Frequency-Selective Geometry Upsampling of Point Clouds
This addresses the need for cost-effective high-resolution point clouds in applications like 3D scanning and computer vision, representing an incremental improvement over existing upsampling techniques.
The paper tackles the problem of upsampling low-resolution point clouds to high-resolution by proposing a frequency-selective geometry method that estimates local frequency models to approximate surfaces and insert points, achieving a 4.4 times smaller point-to-point error than the second best method for a scale factor of 4.

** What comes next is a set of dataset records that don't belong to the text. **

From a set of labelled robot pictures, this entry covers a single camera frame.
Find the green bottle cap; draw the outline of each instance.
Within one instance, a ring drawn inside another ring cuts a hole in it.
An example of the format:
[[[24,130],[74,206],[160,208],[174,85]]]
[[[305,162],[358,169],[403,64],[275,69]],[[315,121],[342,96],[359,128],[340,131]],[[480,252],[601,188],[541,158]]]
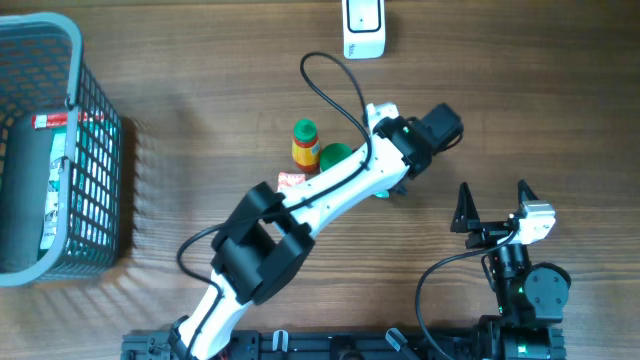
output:
[[[293,136],[300,142],[310,142],[318,135],[316,124],[309,119],[302,119],[296,123],[293,128]]]
[[[346,159],[353,151],[348,145],[335,143],[327,145],[320,153],[320,170],[327,171],[333,165]]]

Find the perforated basket side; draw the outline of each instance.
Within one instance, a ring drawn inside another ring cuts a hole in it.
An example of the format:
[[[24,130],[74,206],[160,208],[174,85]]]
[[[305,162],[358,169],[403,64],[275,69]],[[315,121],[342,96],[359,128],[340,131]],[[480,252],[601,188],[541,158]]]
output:
[[[84,62],[77,100],[79,116],[68,124],[71,130],[75,122],[76,137],[66,241],[45,281],[96,275],[111,266],[118,253],[122,124]]]

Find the yellow label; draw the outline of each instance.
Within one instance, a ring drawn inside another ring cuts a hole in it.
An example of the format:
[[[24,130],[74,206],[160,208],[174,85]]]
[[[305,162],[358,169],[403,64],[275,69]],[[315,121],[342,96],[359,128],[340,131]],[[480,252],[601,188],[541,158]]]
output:
[[[303,148],[293,141],[291,147],[291,153],[293,154],[293,160],[303,166],[316,165],[320,161],[320,142],[316,142],[310,148]]]

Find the wood grain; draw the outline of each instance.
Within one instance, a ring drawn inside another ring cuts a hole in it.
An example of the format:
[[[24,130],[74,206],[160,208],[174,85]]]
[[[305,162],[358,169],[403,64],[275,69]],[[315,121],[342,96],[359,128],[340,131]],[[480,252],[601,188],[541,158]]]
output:
[[[449,233],[459,183],[481,216],[516,207],[525,178],[558,223],[532,247],[573,286],[562,325],[572,359],[640,351],[640,11],[637,3],[393,2],[388,48],[350,62],[368,102],[405,116],[440,102],[463,118],[460,146],[434,159],[408,197],[368,199],[318,238],[299,275],[242,329],[416,325],[415,284],[464,250]],[[132,248],[93,281],[0,290],[0,358],[113,359],[121,336],[190,313],[205,287],[181,275],[179,244],[226,219],[241,196],[294,171],[290,133],[313,119],[324,144],[357,131],[308,89],[299,59],[340,54],[340,4],[64,8],[107,95],[132,119],[135,169],[124,211]],[[323,61],[309,74],[352,111],[348,80]],[[208,273],[203,242],[188,258]],[[423,294],[429,323],[497,312],[479,259],[451,264]]]

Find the bottle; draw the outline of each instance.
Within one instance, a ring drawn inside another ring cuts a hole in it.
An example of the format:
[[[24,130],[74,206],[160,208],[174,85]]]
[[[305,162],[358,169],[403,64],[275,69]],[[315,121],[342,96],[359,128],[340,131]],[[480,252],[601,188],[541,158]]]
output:
[[[305,173],[314,173],[320,163],[318,129],[309,119],[298,121],[293,128],[291,154],[296,165]]]

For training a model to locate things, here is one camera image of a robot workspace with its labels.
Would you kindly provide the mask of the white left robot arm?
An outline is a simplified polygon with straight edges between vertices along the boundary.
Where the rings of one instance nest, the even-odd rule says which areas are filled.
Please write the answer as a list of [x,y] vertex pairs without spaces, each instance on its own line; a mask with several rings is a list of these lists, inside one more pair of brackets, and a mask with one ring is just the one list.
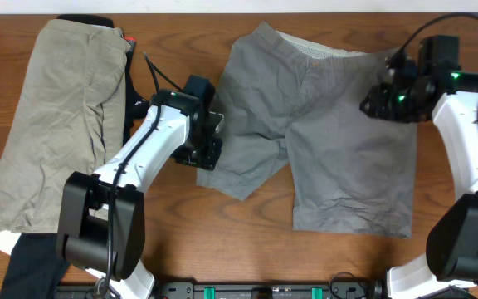
[[209,107],[215,93],[206,78],[191,75],[178,91],[153,96],[144,122],[122,149],[93,174],[74,172],[65,182],[56,253],[99,280],[89,298],[147,298],[154,276],[141,262],[145,244],[144,195],[169,158],[213,170],[224,121]]

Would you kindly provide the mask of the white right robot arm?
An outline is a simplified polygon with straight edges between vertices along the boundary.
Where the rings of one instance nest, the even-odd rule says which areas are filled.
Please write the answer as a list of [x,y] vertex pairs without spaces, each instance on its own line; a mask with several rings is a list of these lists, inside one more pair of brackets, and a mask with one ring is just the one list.
[[418,58],[394,54],[390,79],[371,88],[359,109],[400,123],[431,121],[446,148],[456,201],[427,237],[426,251],[388,270],[372,298],[468,298],[478,286],[478,74],[461,70],[459,39],[421,40]]

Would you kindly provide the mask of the grey shorts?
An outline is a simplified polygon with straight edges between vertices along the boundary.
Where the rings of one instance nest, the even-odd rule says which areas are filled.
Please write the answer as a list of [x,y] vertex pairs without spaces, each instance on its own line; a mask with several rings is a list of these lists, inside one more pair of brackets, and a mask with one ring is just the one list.
[[294,229],[410,237],[417,127],[359,109],[389,56],[260,23],[232,45],[212,103],[225,117],[222,153],[198,185],[245,200],[289,166]]

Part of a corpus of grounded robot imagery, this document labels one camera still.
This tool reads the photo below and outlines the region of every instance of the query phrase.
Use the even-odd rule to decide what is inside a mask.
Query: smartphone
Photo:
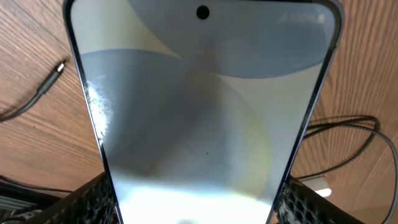
[[[343,28],[335,1],[68,0],[121,223],[269,223]]]

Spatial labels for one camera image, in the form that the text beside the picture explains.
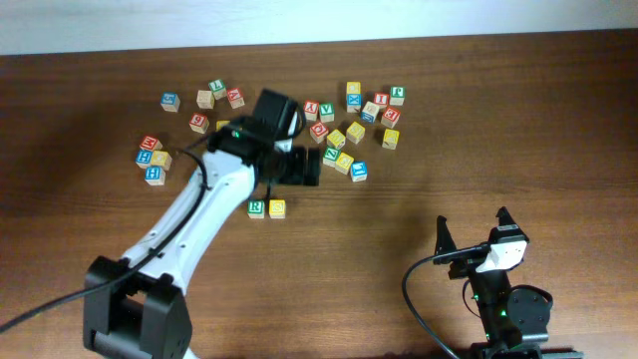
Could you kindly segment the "yellow S block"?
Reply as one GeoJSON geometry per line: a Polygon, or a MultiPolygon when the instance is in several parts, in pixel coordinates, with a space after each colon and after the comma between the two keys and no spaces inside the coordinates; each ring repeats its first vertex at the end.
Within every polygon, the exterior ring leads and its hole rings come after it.
{"type": "Polygon", "coordinates": [[[284,218],[286,216],[286,201],[284,199],[271,199],[268,213],[271,218],[284,218]]]}

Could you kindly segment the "green R block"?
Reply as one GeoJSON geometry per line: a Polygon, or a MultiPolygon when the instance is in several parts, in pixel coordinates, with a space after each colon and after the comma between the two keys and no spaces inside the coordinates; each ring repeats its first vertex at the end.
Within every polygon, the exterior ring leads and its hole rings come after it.
{"type": "Polygon", "coordinates": [[[247,204],[247,214],[252,219],[265,217],[265,202],[263,200],[250,200],[247,204]]]}

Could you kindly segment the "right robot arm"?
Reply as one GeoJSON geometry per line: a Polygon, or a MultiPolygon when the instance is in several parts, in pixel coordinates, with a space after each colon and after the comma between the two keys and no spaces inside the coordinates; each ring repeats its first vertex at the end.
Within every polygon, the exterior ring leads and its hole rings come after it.
{"type": "Polygon", "coordinates": [[[447,264],[451,280],[464,279],[473,291],[486,342],[475,343],[473,358],[582,358],[573,349],[542,350],[553,306],[551,294],[540,288],[510,284],[508,273],[523,263],[529,238],[505,207],[497,226],[477,249],[458,249],[447,226],[437,218],[434,264],[447,264]]]}

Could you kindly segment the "green Z block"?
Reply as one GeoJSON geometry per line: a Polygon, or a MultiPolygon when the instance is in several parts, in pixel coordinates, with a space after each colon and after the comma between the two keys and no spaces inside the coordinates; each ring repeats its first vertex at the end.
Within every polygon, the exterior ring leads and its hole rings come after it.
{"type": "Polygon", "coordinates": [[[328,147],[324,152],[322,162],[325,166],[334,168],[340,155],[341,155],[340,149],[328,147]]]}

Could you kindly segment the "red Q block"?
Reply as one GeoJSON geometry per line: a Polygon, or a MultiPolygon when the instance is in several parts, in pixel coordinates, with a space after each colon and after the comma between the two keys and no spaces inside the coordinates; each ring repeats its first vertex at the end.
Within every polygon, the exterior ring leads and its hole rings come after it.
{"type": "Polygon", "coordinates": [[[312,140],[315,143],[319,144],[325,140],[325,138],[329,134],[329,129],[323,123],[316,122],[309,128],[309,132],[312,140]]]}

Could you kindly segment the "red Y block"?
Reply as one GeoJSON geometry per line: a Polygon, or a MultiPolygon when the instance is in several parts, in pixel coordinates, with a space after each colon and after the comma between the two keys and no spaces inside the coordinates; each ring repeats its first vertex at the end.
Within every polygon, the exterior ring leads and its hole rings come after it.
{"type": "Polygon", "coordinates": [[[318,119],[320,104],[315,101],[306,101],[303,106],[303,112],[307,121],[316,121],[318,119]]]}

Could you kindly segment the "green V block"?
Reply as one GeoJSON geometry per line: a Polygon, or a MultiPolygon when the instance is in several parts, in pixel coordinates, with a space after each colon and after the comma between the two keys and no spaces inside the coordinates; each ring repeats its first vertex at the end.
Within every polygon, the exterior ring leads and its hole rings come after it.
{"type": "Polygon", "coordinates": [[[320,121],[330,123],[334,121],[335,109],[332,103],[324,103],[319,105],[320,121]]]}

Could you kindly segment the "yellow top block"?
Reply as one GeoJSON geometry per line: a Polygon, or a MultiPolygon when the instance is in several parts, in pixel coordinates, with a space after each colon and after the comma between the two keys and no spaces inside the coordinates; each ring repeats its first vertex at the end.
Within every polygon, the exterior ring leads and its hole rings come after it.
{"type": "Polygon", "coordinates": [[[361,83],[360,82],[347,82],[346,83],[346,93],[348,95],[361,94],[361,83]]]}

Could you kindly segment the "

The demand for high-resolution point clouds has increased throughout the last years. However, capturing high-resolution point clouds is expensive and thus, frequently replaced by upsampling of low-resolution data. Most state-of-the-art methods are either restricted to a rastered grid, incorporate normal vectors, or are trained for a single use case. We propose to use the frequency selectivity principle, where a frequency model is estimated locally that approximates the surface of the point cloud. Then, additional points are inserted into the approximated surface. Our novel frequency-selective geometry upsampling shows superior results in terms of subjective as well as objective quality compared to state-of-the-art methods for scaling factors of 2 and 4. On average, our proposed method shows a 4.4 times smaller point-to-point error than the second best state-of-the-art PU-Net for a scale factor of 4.